Sorry, I'm not buying it. 

Does that argument not sound demeaning to you? More of an us-and-them thing than we had going in the first place? Me, I''m privileged to thrift a good cotton t-shirt...but you, you go buy the piece of new rayon junk. And never mind what the factory conditions were for the women who sewed the shirt, or what that gigantic order of shirts did to make the planet a bit worse off. 

I'm all for not judging where people buy their clothes. How would I know where you bought yours unless I asked? How would you know where I bought mine unless you asked? If you can travel to one store or another easily, that might even outweigh (to some extent) the benefit of, say, ordering something ecological online and having it shipped; or having to travel a long and inconvenient distance to a thrift store. I used to live next to a discount store, and it was very handy.

But supporting fast fashion, and bashing thrift stores, as a way to support human rights? 

No.

Take it from someone wearing a pair of one-dollar jeans.

Wednesday, July 29, 2020

The Nature of Thrifting (Part Two)


A big part of thrifting is being adaptable, but also knowing what it's worth to you to fix, clean, or make over. I bought a pair of grey pants a couple of weeks ago, but they turned out to have an extra-wide elastic panel around the waist that I didn't like, plus that panel was a bit stretched out and I wasn't sure if I could ever make them fit well enough to be worth it. Yesterday I found a similar pair, without the panel, so yay!

But on the same trip, I found a skirt: teal and grey, in a style I liked, but too big. That one, I decided, was worth working on to make it fit. It took all morning because I'm a slow pinner and sewer, but I did get it to a wearable state. Yay again.
So are you up for a game?

What do you think this set of three little bowls was intended for?
How many things could you use them for?

Sauce for Chinese food or sushi? Salsa?

Cute little prep dishes when you're cooking?

Used-teabag holders?

Holding your rings?

Something to hold the violets or dandelions your kids bring you without any stems?

Tiny little desserts or salads?

Candle holders?
Well, this is what they're meant to be:
Bread dipping oil bowls.
But sometimes it pays to think outside the bowl.

Sunday, July 26, 2020

The Nature of Thrifting (Part One of Four)


I read a complaint by a social activist that people who think they're doing something for justice by buying clothes secondhand aren't doing the right things, or enough of them. Her point, as I understand it, is that buying a used t-shirt doesn't educate us about capital-I Issues, nor does it channel money into capital-B Businesses owned by capital-P People that the social activist wants us to patronize. Like small independent fashion designers.

Okay.

Well, that's like saying that just putting money into a church collection plate isn't the same as getting out there and "working for the Lord." Agreed that it's not the same, but it's still important. There are front-liners, there are second-stringers, there are supporters. Some people will always stay in the back rooms of ministries, or just be names on donor lists and prayer chains, but that Does Not Make Them Less Valuable.

When you  choose to buy something secondhand, or swap or re-use or buy-not, it is a small act, but it is felt.

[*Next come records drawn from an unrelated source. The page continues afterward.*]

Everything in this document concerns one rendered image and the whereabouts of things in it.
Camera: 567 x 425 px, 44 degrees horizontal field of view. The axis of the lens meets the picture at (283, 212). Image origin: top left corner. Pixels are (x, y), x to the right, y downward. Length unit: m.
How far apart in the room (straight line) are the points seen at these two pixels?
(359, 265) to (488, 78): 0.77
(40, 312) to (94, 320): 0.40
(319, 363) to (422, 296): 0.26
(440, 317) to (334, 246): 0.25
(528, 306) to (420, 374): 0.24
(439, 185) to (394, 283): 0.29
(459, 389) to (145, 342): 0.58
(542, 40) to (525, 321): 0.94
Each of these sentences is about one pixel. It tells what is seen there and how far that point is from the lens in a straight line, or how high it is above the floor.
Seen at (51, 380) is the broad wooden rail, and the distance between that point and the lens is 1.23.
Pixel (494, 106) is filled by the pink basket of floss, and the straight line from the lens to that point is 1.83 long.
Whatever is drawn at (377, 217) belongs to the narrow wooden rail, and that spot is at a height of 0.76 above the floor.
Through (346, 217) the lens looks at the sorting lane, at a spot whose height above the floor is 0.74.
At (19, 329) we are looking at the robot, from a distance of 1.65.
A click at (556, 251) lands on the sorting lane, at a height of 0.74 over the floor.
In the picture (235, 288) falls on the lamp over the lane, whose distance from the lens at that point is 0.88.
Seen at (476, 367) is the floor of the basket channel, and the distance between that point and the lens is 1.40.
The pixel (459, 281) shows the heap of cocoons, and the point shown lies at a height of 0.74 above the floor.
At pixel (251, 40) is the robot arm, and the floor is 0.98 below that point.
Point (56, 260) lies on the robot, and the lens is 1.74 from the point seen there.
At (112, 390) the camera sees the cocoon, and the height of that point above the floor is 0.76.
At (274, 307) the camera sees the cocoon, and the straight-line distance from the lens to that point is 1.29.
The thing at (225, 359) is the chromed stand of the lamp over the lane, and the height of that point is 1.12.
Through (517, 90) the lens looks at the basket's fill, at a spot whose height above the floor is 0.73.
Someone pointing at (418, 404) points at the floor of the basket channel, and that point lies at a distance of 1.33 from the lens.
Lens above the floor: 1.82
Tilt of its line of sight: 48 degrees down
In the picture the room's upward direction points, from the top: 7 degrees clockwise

It is felt because of what you didn't do. Because you chose to buy-or-not-buy your X from already-existing sources, you most likely chose not to buy a similar X new. That's a vote for the environment, against pollution and packaging and garbage dumps, all that industrial-nasty stuff. Some people would also say that it's a vote against "slave labour" or unjust practices which are commonly perpetrated mainly against women.

It is also felt because of what you did do, or what your thrifting money does by going into the funds of a charitable organization or ministry. Mennonite Central Committee, for example, posted this on its website in 2019:

So it's all about choice, isn't it? I can support a small business by buying its products, if I can afford them and if they have something I need myself, or can use for my own business, or want to give to someone. Or I can support a ministry or charity that has worthwhile goals. Or I can make a hundred other choices.

But don't ever think that any of those choices are too small to be noticed.